### MATERIALS PROVIDED
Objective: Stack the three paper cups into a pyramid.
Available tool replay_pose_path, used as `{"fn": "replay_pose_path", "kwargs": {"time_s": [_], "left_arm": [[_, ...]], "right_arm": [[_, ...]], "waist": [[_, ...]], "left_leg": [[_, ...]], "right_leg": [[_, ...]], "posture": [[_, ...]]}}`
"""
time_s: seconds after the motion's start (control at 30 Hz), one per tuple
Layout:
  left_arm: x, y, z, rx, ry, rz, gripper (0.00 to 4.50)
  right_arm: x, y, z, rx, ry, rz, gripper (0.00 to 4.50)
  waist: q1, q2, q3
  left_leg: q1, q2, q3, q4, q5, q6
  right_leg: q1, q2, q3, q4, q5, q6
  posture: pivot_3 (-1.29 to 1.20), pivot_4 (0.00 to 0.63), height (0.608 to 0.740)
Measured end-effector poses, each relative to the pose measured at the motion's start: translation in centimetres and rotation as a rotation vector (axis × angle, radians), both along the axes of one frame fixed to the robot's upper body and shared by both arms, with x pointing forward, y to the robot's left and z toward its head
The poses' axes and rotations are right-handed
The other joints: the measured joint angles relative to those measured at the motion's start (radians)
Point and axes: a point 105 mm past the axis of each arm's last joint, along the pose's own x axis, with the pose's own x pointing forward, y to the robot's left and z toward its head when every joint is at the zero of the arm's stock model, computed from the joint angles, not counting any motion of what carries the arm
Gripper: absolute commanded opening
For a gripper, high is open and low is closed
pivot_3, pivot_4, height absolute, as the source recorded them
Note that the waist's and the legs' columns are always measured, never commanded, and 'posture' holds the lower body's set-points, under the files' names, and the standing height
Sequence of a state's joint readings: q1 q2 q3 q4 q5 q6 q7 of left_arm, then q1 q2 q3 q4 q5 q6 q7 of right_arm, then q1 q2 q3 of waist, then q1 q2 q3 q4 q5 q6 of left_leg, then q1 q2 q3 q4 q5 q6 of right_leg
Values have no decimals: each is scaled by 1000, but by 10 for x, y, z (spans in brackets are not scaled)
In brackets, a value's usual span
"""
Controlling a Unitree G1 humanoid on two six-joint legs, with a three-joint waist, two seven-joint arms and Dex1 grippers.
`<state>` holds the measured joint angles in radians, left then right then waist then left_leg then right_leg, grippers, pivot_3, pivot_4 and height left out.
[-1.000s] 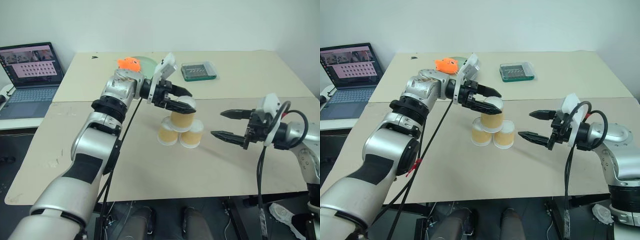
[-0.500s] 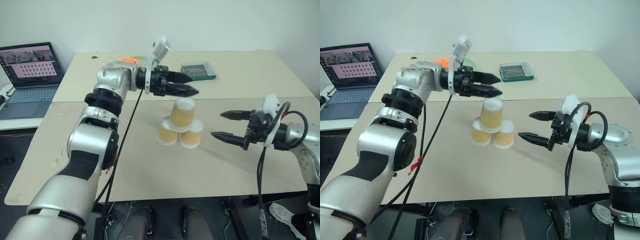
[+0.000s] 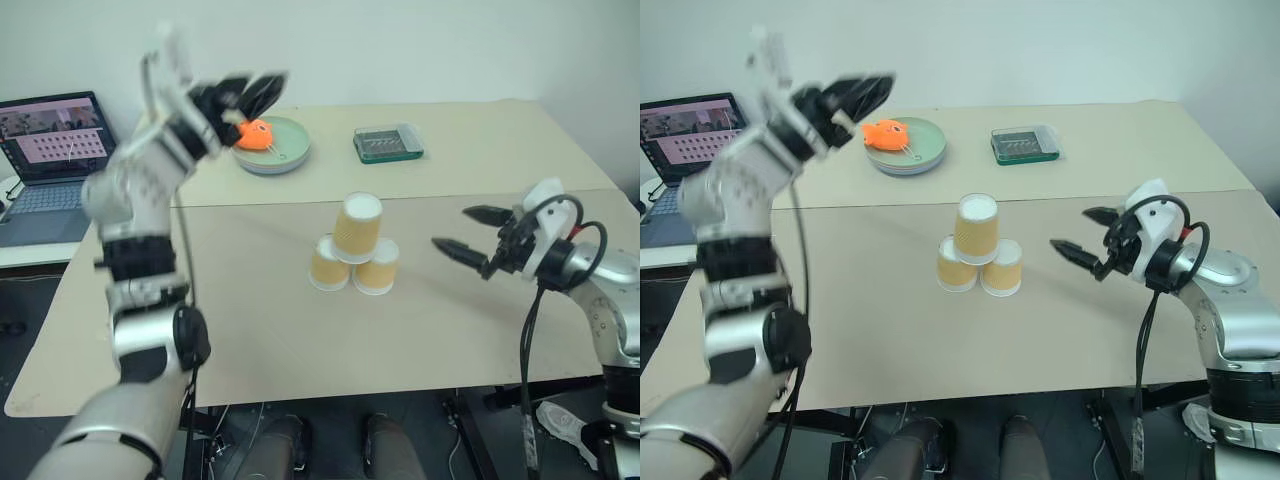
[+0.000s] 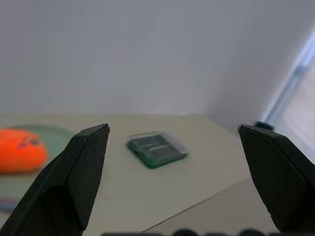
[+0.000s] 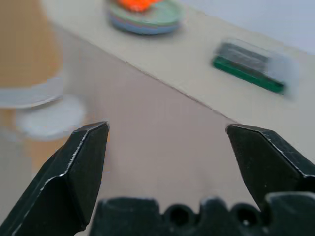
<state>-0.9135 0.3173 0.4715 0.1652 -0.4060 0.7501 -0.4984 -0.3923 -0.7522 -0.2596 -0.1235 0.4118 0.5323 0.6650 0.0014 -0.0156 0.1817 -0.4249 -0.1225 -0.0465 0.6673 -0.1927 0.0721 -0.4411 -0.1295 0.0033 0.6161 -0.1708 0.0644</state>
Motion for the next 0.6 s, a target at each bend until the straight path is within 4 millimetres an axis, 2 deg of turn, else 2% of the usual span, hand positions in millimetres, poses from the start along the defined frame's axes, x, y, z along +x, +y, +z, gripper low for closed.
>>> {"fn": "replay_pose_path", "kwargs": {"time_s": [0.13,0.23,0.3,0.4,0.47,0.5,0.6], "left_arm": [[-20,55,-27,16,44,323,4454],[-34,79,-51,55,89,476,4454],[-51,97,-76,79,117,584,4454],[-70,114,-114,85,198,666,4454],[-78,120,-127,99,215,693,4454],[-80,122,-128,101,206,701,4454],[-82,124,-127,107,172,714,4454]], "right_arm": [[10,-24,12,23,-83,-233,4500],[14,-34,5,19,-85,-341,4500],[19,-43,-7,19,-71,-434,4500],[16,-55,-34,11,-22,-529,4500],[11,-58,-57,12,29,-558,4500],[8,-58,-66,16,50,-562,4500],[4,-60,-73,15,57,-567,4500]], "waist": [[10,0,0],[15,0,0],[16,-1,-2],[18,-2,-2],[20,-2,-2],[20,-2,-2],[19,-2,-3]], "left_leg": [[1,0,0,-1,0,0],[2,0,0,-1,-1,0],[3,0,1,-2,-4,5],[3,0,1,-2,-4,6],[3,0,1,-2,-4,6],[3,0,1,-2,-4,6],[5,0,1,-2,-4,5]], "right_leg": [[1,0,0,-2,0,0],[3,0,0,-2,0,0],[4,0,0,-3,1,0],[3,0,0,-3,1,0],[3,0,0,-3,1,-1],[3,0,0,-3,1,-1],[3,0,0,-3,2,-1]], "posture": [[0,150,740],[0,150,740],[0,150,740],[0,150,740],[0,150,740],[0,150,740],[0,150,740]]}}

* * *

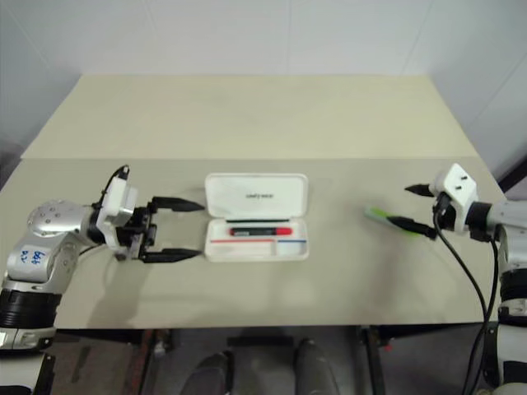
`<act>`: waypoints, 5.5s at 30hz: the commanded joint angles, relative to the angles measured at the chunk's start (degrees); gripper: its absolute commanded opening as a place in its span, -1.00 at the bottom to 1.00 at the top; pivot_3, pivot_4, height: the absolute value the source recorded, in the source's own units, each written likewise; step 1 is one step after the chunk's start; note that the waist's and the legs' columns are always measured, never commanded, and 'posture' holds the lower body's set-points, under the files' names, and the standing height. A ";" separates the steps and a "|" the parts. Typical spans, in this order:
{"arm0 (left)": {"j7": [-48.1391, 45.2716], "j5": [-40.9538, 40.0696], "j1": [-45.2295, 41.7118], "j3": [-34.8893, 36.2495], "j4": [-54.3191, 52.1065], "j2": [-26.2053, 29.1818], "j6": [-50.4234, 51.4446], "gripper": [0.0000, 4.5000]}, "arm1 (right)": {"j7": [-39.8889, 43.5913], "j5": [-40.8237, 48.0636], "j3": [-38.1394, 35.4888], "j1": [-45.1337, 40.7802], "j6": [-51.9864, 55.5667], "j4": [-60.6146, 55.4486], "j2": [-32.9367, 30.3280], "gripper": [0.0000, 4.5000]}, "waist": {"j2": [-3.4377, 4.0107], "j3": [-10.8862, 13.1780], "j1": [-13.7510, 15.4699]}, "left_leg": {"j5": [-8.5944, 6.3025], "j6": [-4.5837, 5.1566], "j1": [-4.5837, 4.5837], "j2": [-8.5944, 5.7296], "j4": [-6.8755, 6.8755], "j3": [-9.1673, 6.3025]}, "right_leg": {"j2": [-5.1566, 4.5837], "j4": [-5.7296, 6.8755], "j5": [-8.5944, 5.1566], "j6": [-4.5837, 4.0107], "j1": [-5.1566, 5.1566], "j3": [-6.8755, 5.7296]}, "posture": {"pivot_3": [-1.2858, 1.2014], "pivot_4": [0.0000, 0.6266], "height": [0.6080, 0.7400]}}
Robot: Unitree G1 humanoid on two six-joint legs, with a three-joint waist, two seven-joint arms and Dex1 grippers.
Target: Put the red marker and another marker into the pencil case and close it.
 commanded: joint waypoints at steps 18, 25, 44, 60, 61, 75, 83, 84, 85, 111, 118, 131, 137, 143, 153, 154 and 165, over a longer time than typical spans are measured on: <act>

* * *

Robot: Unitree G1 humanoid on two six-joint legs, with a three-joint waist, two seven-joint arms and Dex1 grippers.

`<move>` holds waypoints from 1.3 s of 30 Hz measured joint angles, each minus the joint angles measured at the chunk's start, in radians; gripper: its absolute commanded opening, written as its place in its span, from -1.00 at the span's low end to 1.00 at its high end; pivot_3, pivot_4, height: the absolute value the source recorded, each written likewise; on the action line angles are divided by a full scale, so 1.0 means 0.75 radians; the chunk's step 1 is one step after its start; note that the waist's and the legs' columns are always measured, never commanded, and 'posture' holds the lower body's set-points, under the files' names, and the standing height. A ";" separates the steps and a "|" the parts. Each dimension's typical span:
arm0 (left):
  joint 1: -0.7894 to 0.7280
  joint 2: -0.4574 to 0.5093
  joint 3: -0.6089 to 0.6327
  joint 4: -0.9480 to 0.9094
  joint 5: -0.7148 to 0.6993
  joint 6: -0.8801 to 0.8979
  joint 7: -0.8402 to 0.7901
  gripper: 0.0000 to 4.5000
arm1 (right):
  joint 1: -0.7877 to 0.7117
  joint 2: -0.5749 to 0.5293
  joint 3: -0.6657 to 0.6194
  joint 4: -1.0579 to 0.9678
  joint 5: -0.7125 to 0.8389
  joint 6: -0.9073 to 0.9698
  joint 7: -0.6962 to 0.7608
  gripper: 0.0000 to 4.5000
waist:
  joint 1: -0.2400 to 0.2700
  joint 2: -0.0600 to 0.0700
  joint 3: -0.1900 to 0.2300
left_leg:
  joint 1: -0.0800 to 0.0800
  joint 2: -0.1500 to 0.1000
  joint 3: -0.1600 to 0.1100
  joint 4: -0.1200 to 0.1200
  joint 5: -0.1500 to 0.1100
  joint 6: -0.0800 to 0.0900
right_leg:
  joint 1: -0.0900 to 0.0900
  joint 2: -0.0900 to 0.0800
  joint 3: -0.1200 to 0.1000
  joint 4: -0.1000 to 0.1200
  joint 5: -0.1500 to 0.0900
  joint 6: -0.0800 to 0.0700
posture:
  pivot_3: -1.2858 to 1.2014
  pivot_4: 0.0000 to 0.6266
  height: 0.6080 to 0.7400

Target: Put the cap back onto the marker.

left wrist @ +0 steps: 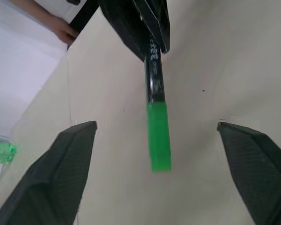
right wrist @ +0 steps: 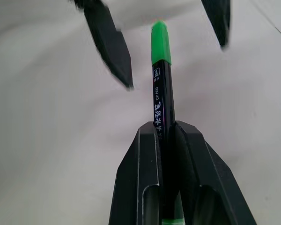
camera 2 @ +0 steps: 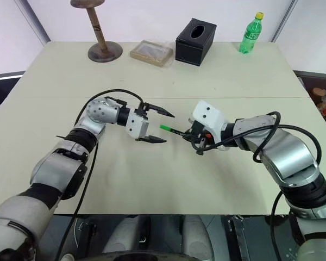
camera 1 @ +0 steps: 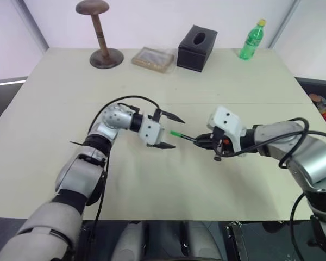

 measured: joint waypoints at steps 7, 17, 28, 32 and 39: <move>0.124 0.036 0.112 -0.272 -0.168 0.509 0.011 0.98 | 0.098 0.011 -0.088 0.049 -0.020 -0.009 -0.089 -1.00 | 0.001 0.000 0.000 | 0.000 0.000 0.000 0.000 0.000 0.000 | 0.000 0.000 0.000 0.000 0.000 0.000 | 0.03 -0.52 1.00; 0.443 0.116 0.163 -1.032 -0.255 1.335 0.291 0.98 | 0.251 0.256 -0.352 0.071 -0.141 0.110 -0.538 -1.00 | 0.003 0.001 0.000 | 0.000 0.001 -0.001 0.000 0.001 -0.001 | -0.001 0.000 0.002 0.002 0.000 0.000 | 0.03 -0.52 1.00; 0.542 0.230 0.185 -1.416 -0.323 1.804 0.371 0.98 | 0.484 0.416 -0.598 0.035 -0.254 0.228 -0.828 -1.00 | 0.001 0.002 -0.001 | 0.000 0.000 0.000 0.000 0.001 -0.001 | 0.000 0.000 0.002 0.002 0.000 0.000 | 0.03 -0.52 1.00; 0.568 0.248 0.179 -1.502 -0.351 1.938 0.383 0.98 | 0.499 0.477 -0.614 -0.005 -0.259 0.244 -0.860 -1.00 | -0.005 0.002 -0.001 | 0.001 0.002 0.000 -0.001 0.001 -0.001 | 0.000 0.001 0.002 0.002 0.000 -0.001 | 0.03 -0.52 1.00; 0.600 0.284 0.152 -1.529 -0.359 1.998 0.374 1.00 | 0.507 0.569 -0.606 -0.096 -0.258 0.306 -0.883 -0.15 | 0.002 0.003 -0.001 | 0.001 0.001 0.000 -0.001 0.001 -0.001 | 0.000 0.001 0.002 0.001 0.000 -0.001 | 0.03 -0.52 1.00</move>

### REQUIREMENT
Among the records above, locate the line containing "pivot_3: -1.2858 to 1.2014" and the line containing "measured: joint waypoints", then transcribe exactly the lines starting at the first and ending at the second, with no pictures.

### ANSWER TO THIS TASK
  pivot_3: -1.2858 to 1.2014
  pivot_4: 0.0000 to 0.6266
  height: 0.6080 to 0.7400

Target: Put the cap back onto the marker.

left wrist @ +0 steps: 
right wrist @ +0 steps: 
camera 2 @ +0 steps: 
camera 1 @ +0 steps: 

 measured: joint waypoints at steps 7, 17, 28, 32 and 39: <move>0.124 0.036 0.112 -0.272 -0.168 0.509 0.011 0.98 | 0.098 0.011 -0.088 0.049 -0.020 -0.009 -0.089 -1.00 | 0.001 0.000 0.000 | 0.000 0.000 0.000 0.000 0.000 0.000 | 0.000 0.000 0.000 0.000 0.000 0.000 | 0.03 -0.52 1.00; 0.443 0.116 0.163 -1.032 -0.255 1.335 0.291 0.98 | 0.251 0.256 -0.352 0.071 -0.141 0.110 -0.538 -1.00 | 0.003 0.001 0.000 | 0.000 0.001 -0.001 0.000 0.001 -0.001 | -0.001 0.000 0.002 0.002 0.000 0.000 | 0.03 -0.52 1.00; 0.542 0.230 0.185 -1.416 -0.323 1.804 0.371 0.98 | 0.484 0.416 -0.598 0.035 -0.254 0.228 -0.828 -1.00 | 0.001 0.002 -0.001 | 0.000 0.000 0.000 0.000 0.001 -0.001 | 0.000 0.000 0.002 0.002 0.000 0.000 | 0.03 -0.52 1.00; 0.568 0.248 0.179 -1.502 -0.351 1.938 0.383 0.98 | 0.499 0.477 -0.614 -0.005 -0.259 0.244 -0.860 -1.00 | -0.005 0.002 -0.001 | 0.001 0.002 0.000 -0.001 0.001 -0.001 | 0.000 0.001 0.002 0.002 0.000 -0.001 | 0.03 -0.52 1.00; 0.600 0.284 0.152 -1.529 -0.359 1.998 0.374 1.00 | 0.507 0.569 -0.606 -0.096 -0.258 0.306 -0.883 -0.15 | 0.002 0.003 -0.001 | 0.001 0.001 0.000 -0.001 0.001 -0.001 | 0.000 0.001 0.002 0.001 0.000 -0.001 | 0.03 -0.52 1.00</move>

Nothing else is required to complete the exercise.